• _ASSIGNMENT_: Please write out, exactly, every line of the listing from its first line through the one that includes "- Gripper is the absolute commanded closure".

• _DATA PROVIDED_:

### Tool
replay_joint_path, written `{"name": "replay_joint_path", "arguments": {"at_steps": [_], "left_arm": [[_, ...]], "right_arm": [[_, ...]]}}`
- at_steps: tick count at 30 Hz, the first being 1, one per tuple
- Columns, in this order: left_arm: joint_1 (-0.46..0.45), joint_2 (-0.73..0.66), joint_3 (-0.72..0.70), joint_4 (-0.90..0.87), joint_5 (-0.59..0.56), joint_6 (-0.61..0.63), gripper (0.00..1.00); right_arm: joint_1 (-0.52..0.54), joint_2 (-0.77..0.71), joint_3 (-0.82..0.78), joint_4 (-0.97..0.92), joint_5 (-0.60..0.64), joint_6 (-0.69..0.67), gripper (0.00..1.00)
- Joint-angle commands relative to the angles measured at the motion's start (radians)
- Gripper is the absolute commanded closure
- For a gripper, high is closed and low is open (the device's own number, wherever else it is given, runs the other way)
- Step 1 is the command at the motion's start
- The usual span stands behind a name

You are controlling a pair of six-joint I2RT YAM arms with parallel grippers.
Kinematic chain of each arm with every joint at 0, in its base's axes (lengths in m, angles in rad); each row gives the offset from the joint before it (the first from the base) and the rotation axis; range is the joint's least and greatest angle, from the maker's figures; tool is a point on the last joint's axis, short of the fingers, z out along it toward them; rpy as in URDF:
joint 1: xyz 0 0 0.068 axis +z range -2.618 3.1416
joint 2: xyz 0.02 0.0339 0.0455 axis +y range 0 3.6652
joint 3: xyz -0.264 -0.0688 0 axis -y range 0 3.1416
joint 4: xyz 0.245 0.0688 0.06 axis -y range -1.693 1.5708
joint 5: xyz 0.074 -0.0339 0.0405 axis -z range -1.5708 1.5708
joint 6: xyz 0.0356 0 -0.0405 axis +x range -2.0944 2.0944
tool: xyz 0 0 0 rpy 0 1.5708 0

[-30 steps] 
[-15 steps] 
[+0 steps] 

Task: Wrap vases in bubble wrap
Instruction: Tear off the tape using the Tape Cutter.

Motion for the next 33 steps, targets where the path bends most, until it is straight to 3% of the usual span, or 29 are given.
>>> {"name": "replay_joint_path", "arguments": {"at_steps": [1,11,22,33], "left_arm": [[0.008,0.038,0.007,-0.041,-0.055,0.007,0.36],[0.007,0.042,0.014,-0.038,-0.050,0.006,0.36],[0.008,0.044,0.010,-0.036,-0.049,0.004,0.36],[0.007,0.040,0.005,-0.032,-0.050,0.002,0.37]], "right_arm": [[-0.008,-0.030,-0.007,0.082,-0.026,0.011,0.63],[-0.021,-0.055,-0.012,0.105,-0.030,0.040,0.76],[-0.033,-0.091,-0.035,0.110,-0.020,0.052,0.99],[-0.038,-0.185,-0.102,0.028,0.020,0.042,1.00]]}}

• _ANSWER BELOW_:
### Tool
replay_joint_path, written `{"name": "replay_joint_path", "arguments": {"at_steps": [_], "left_arm": [[_, ...]], "right_arm": [[_, ...]]}}`
- at_steps: tick count at 30 Hz, the first being 1, one per tuple
- Columns, in this order: left_arm: joint_1 (-0.46..0.45), joint_2 (-0.73..0.66), joint_3 (-0.72..0.70), joint_4 (-0.90..0.87), joint_5 (-0.59..0.56), joint_6 (-0.61..0.63), gripper (0.00..1.00); right_arm: joint_1 (-0.52..0.54), joint_2 (-0.77..0.71), joint_3 (-0.82..0.78), joint_4 (-0.97..0.92), joint_5 (-0.60..0.64), joint_6 (-0.69..0.67), gripper (0.00..1.00)
- Joint-angle commands relative to the angles measured at the motion's start (radians)
- Gripper is the absolute commanded closure

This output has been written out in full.